The Adoptionscentrum’s then information officer, Margret Josefsson, has stated that this information was also passed on to Kristersson – without any action being taken.

Accusations of a cover-up

Adopted Korean race activist and Expo founder Tobias Hübinette writes in DN Debatt that Kristersson was warned on several occasions about suspected human trafficking from China and Chile – but chose to silence the information.

Adoptionscentrum assured adoptive parents who had already adopted Chinese children, as well as prospective parents who were in the process of adopting from China, that the adoptions were above board”.
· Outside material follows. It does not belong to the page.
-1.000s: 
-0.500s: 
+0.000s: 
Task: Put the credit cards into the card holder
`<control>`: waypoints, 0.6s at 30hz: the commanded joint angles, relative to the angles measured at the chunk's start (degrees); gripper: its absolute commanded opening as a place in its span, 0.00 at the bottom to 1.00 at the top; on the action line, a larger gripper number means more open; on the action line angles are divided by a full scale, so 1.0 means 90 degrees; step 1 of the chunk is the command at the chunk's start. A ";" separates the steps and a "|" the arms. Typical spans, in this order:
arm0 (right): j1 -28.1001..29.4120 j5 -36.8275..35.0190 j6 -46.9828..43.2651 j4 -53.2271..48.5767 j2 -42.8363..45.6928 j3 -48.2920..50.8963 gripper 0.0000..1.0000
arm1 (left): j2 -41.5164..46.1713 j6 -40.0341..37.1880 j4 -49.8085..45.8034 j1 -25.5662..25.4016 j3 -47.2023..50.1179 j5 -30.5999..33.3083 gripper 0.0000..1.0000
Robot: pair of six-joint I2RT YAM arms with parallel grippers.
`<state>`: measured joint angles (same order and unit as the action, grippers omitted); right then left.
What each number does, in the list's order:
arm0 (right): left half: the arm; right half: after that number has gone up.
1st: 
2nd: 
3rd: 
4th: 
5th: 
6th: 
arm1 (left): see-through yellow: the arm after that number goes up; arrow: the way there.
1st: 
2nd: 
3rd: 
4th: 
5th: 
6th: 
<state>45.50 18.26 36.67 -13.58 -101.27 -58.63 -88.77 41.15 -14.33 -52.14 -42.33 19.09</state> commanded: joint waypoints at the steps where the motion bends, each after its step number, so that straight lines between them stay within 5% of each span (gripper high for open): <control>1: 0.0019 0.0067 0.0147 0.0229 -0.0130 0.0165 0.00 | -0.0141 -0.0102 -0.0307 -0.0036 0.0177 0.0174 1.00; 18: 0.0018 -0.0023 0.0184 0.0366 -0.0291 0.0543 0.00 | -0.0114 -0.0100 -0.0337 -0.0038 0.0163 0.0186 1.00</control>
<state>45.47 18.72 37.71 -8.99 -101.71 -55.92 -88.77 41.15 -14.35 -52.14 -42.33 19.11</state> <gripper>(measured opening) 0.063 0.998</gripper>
During Kristersson’s chairmanship, international adoption peaked worldwide with around 40,000 adoptions to some 20 Western countries per year, mainly due to adoptions from China. However, as early as the 2000s, journalists and authorities in China revealed that international adoptions had degenerated into child trafficking, and Kristersson was aware of this, but nevertheless chose to allow AC (Adoptionscentrum) to double the number of adoptions from China to Sweden, and he himself has adopted three children from China”, he previously wrote on his blog.

Kristersson has also been accused of obstructing a government investigation into corruption in international adoptions. Among other things, the investigation wanted to limit aid and private “gifts” which, according to reports, were used as bribes in the countries of origin.

“Will he be held accountable?”

Left-wing activist and former Expo editor Lisa Bjurwald has also criticized Kristersson. In an editorial in VLT, she writes:

Despite the alarms about stolen children, Ulf Kristersson allowed the trafficking of foreign children to not only continue but increase to its highest levels ever“.

What exactly did he know – and will he be held accountable?” she asks.

Bjurwald points out that it is difficult to determine exactly how much Kristersson knew about the suspected human trafficking and illegal adoptions. However, she believes it is clear that the adoptions during this period were not always carried out in an ethically defensible manner, and that it was not ensured that each child was actually in need of a new family.

It is not only the adopted men and women who need answers, but the entire Swedish people. Every dirty aspect of international adoptions must be brought to light”, she concludes.